Although most people think of sour milk as a bad thing, it is actually a popular cooking ingredient that can add a unique flavor to a number of common recipes.
What is Sour Milk?
For the past 10,000 years, humans have been milking animals in some form as a nutritious beverage. When some of that milk began to sour, or become acidified, it was noticed that the taste wasn’t necessarily “bad”, just different. The fermentation of raw milk or the addition of an acid to raw milk will result in sour milk. Sour milk is distinguished from milk that has spoiled, which typically happens to pasteurized milk that has no bacterial cultures present. Sour milk is derived from raw milk, which allows for fermentation and culturing.
As the milk begins to sour, a chunk may start to appear, and the texture will become noticeably thicker. In some ways, it may begin to resemble yogurt or cheese curd.
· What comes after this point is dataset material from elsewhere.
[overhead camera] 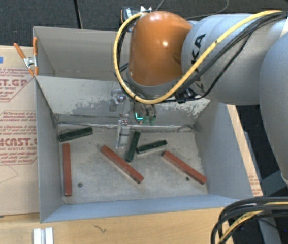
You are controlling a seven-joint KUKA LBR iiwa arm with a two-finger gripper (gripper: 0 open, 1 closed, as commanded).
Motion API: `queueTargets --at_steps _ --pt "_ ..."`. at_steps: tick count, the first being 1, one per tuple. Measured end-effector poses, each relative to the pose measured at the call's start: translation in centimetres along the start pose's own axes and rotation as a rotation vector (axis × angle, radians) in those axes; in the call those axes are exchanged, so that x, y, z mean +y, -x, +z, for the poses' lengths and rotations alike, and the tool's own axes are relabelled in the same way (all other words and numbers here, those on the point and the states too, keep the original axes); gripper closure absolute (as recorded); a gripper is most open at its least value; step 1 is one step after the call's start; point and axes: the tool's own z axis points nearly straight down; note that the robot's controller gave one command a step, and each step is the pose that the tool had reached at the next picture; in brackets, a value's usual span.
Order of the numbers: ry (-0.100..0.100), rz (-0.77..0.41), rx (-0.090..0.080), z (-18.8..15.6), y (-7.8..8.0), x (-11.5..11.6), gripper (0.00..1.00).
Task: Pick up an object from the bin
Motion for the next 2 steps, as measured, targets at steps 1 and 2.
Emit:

Depending on what country you live in, fermented milk may be a very common beverage or a frequent ingredient in cooking and baking. This type of dairy product is particularly popular in Scandinavian and Baltic countries, although different forms exist around the world.
How to Make Sour Milk?
It is quite easy to make sour milk, although there are a few different ways you can do it.
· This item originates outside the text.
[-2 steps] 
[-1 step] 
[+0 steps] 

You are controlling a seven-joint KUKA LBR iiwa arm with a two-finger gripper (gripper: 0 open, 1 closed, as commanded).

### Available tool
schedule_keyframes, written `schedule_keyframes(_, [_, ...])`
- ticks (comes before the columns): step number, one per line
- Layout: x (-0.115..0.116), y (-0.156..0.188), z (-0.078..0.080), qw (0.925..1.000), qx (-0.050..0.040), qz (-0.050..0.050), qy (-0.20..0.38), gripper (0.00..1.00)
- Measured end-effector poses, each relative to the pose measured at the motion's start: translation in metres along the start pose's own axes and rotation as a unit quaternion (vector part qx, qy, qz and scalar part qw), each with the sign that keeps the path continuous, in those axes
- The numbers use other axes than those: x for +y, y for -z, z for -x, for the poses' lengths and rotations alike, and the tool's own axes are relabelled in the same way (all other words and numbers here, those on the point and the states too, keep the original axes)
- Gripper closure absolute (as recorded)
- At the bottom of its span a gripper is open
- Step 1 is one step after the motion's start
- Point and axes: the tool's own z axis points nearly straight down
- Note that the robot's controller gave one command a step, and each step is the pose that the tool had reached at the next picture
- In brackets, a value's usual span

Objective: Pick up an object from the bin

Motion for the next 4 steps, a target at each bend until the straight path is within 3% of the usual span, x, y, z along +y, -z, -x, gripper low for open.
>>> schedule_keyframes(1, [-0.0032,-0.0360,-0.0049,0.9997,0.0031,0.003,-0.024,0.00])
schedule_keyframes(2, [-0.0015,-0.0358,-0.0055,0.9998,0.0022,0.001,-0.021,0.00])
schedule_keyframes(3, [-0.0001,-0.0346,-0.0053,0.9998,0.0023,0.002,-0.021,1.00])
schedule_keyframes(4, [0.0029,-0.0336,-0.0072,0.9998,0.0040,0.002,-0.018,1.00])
- The simplest method would simply be to add an acidic substance to the milk, such as vinegar or lemon juice. You would only need 1 tablespoon per cup of milk.
- Stir the mixture thoroughly and then let it sit for five minutes before using it in any other recipe.
Some people also choose to use other fermented milk as a “starter”, perhaps pouring fresh milk into a container that was recently emptied of fermented milk. This will kickstart the process and speed the fermentation of fresh milk.
Sour Milk Benefits
Aids in Digestion
The bacterial cultures found in this fermented milk can help your stomach break down food more easily, and will help to prevent constipation, bloating, and cramping. There is also less lactose in sour milk, making it ideal for those with lactose intolerance.
Studies have found that sour milk can help to stimulate the function of the liver and pancreas, thus helping to eliminate more toxins from the body.
This type of fermented milk possesses a wide range of nutrients, vitamins, and active ingredients that the immune system needs to function, including vitamin A, zinc, potassium, selenium, iodine, and calcium.
Fermented milk has been found to have less of an allergenic effect on those who are sensitive to milk; it can help to suppress unnecessary immune responses.
Uses for Sour Milk
The most popular uses for sour milk are in culinary applications, skin care, cheese-making, and even as a specialty pet food! In cooking and baking, it adds a sweet element, while its active ingredients and fermented nature make it a useful component in certain cosmetic products.